Both women cringed, shared a look, and made their way a little faster towards the torture room. The screaming cut short, and Perrin feared they were too late until she heard the sound of crying.

The door to the room was wide open. Looking carefully inside, Perrin saw a terrible sight.

His wrists were bound and hung from a chain on the ceiling, forcing him to remain standing. From the bindings, the man was bleeding. The trails of red drew lines down his bare arms and chest. At his feet, barely supporting his weight, was a small pool of blood. His shoulders were turned at an unnatural angle. She had seen that angle once before, on a merchant who had stupidly gotten in over his head "helping" on an airship. The merchant had dislocated his shoulder, and it would seem this tortured man had had both his shoulders dislocated.

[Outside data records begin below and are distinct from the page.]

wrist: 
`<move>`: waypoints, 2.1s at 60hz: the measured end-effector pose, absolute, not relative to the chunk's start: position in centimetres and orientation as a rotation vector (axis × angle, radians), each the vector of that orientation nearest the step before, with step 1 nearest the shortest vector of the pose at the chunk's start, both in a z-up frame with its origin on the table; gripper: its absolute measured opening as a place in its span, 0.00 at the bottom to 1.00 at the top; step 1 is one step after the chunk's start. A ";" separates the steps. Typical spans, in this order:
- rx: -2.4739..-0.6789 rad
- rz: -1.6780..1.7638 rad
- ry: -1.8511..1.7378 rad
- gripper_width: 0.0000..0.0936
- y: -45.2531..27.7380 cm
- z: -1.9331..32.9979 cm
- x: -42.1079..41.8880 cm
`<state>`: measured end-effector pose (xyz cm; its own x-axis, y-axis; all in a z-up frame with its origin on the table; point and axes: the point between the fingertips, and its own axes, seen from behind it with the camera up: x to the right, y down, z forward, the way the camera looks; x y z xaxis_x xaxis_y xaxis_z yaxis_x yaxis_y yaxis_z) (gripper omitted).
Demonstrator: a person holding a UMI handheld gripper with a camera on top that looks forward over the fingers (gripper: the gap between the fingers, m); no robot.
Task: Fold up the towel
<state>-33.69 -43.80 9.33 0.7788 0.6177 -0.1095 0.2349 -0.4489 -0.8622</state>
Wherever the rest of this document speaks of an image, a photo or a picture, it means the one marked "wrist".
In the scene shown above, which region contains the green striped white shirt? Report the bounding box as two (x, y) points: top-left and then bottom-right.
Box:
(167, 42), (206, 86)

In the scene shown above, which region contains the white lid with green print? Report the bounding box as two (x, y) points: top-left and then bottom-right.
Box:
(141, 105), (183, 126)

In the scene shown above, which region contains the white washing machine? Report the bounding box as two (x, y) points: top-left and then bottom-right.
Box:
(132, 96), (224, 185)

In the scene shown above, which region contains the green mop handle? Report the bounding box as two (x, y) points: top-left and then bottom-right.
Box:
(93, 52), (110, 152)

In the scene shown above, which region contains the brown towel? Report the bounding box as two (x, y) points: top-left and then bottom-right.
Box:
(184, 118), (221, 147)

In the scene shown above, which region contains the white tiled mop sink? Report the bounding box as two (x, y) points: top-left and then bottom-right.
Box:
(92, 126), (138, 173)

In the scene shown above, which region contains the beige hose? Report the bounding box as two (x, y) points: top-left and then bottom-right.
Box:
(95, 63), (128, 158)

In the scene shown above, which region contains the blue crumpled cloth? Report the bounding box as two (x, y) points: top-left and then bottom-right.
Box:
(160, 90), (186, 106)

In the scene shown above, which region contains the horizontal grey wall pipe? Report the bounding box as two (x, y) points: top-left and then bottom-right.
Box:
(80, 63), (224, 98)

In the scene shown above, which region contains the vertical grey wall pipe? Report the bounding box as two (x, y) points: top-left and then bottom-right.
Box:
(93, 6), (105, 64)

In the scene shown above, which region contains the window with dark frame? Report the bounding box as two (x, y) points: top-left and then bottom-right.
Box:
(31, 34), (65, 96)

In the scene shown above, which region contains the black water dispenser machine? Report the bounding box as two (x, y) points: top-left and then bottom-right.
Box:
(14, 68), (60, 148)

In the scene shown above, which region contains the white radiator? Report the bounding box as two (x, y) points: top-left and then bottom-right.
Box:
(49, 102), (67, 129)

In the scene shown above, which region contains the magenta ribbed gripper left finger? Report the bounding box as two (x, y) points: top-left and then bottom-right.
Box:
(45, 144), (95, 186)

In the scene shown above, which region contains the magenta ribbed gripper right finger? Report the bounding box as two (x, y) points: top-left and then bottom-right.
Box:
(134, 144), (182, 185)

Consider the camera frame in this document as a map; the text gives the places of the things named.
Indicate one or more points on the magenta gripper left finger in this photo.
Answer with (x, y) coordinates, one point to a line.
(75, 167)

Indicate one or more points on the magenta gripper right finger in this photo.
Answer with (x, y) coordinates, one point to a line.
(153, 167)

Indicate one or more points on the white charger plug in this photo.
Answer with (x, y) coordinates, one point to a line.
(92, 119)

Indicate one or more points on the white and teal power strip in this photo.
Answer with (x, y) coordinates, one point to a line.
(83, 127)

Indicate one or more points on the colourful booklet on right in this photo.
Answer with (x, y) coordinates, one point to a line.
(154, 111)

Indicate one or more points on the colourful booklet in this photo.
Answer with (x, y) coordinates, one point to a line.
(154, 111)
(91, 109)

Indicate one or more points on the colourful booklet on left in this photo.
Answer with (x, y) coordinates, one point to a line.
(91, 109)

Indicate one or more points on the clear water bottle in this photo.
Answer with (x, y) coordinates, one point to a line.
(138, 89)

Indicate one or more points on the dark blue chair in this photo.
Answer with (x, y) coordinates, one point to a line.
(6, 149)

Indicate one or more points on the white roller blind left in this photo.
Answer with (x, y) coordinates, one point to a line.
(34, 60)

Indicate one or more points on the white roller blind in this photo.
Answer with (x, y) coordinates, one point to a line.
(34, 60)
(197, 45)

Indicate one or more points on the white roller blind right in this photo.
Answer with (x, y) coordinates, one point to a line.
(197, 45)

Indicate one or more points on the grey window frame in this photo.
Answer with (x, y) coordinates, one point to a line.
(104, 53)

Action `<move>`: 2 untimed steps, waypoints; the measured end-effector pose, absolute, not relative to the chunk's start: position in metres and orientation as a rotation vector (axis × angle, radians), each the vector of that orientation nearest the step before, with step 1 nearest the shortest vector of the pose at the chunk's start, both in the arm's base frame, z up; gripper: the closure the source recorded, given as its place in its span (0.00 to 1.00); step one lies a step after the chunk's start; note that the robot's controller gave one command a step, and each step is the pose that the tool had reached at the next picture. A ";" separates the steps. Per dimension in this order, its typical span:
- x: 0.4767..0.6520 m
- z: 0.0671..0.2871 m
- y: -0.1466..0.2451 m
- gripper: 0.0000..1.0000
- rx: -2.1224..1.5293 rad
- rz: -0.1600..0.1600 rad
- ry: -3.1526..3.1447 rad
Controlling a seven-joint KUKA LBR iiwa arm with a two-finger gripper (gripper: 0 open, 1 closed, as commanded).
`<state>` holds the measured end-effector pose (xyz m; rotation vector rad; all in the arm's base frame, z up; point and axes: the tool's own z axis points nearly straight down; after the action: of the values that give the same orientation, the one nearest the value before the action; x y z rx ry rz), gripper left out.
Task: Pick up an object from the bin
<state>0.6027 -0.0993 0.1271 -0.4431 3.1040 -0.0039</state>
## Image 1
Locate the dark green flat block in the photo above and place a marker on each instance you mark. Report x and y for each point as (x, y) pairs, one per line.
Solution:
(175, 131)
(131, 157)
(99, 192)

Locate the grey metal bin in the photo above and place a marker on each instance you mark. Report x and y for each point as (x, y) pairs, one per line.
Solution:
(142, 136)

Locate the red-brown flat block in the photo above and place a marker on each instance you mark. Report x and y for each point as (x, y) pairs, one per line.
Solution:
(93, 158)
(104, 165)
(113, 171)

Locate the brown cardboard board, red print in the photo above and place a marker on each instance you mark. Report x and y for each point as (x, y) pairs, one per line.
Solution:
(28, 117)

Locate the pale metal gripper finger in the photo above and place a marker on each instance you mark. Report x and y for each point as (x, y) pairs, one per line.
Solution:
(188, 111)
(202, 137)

What she did not see was what was being done to torture him besides being hung by the wrists. What was making him scream like that?

Footsteps crossed the torture room. Lilliana gasped when the torturer came into sight and Perrin shuddered. It was the red haired bastard that had stolen Galandat when she was taken prisoner.

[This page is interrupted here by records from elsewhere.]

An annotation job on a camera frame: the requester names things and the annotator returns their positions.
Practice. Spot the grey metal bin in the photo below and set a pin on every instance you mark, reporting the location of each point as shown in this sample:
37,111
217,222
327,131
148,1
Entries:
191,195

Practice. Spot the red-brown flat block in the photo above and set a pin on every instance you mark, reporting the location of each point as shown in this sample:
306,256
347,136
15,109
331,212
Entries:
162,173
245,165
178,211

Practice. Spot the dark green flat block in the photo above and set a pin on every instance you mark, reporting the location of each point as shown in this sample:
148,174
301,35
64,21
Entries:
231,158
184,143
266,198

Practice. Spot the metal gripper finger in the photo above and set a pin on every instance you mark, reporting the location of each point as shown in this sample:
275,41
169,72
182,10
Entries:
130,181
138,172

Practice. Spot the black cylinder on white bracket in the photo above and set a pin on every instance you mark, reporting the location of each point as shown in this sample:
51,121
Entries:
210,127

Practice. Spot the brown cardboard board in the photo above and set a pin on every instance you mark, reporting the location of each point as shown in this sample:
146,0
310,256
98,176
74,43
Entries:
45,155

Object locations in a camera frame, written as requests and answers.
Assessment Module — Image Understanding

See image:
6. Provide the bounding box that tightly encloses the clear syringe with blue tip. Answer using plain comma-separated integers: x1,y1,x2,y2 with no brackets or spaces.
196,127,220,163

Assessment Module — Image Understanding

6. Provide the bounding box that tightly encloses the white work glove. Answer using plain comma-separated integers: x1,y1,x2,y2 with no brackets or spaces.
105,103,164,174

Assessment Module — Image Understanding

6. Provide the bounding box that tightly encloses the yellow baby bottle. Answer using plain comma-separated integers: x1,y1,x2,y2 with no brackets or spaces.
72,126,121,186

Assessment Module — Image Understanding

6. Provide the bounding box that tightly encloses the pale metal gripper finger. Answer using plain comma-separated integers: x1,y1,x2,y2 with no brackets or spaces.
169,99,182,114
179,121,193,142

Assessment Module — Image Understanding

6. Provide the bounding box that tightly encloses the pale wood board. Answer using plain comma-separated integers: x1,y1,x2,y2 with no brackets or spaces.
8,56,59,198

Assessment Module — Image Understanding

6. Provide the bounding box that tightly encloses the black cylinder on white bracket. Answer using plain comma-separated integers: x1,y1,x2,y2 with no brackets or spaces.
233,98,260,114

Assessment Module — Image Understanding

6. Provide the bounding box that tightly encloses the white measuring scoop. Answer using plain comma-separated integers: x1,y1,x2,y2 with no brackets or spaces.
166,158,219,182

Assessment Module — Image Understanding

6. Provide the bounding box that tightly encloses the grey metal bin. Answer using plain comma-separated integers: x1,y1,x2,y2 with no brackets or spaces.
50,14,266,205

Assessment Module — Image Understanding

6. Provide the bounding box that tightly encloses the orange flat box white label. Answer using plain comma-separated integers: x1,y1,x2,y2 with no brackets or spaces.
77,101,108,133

It appeared Lilliana recognized him. Was it a strange thing that this noble mage knew this torturer? Then again, she had known from the start the man was some kind of leader. He must be higher up in the chain of command than she had expected.

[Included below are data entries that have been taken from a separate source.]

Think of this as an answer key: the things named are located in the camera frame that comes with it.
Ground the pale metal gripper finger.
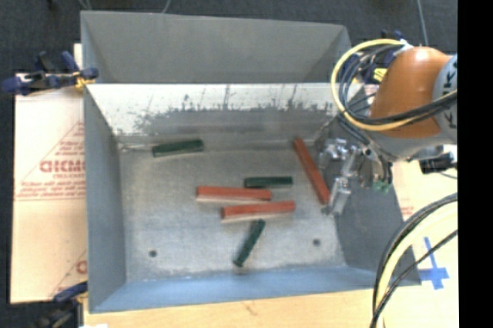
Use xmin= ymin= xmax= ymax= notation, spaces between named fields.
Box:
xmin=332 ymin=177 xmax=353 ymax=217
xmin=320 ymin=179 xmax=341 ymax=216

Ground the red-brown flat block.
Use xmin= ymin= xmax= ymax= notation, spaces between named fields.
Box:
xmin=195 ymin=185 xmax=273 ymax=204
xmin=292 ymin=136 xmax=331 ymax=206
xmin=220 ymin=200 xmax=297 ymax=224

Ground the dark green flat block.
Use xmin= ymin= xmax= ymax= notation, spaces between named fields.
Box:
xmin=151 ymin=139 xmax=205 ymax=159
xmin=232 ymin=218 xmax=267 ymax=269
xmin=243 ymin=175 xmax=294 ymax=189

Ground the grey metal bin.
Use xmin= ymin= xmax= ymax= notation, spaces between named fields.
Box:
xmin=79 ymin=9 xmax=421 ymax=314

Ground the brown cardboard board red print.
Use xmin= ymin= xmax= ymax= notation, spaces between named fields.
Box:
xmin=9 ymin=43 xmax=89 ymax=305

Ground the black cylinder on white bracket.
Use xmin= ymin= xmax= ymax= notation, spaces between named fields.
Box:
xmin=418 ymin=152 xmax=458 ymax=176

In which case, why was he the one doing the dirty work? Why was he the one torturing this man? Why not make someone else take care of this?

"Sir, I beg you. I cannot answer your questions. I know not their answers." The man pleaded, tears streaming down his face.

"It was your arrow they found in Lord Tibol's neck." The red haired man said, pacing in front of the other. "Your arrow. I know this because you are the only fool in my army to insist on using those colorful feathers on the arrows. You are the only fool who insists that he always gets his arrows back and it was your arrow in that damn lord's neck."

Perrin glanced at Lilliana and saw that she had gone sickly pale and was visibly trembling.

I wonder if she knew that Lord whatever his name was.

"I didn't. I didn't kill him. You gave orders and I followed them. I didn't stray from them, I would never."

The red haired man reached out and touched the man's chest with the tip of a small knife.

"You know, you have been repeating that for the last half hour and I still don't believe you."

"Please, please, sir."

A light shone from the hilt of the knife, and Perrin noticed the crystal for the first time. The crystal turned pink, and then ruby red.

The man screamed, straining to back away from the knife but his bound wrists and dislocated shoulders gave him nowhere to go. Fresh blood dripped down the man's arms. His eyes rolled in his head.

The red haired man pulled the knife away and the other hung limp from the chain.

There's no way we can get him out of here. Perrin realized. Unless we kill the red haired man and hope no soldiers find us, there's no way we can help that prisoner. Even if we could get him out of the prison, we have no where to take him. No where he could go to heal.

Swallowing the bitter taste in her mouth, Perrin looked to Lilliana to gesture that they had to leave while they still could. She looked over one shoulder, then the other, but saw no sign of the noble mage.

"That is enough!"

Perrin closed her eyes and begged the spirits to make it not so. To make it so that when she opened her eyes she would see Lilliana next to her and not inside of that room about to face off that blood thirsty torturer.

"Lady Lilliana, what a pleasant surprise."

Reaching up over her shoulder, Perrin unsheathed Galandat. If she was going to die in this prison she was going to go down with blood on her sword that much was certain.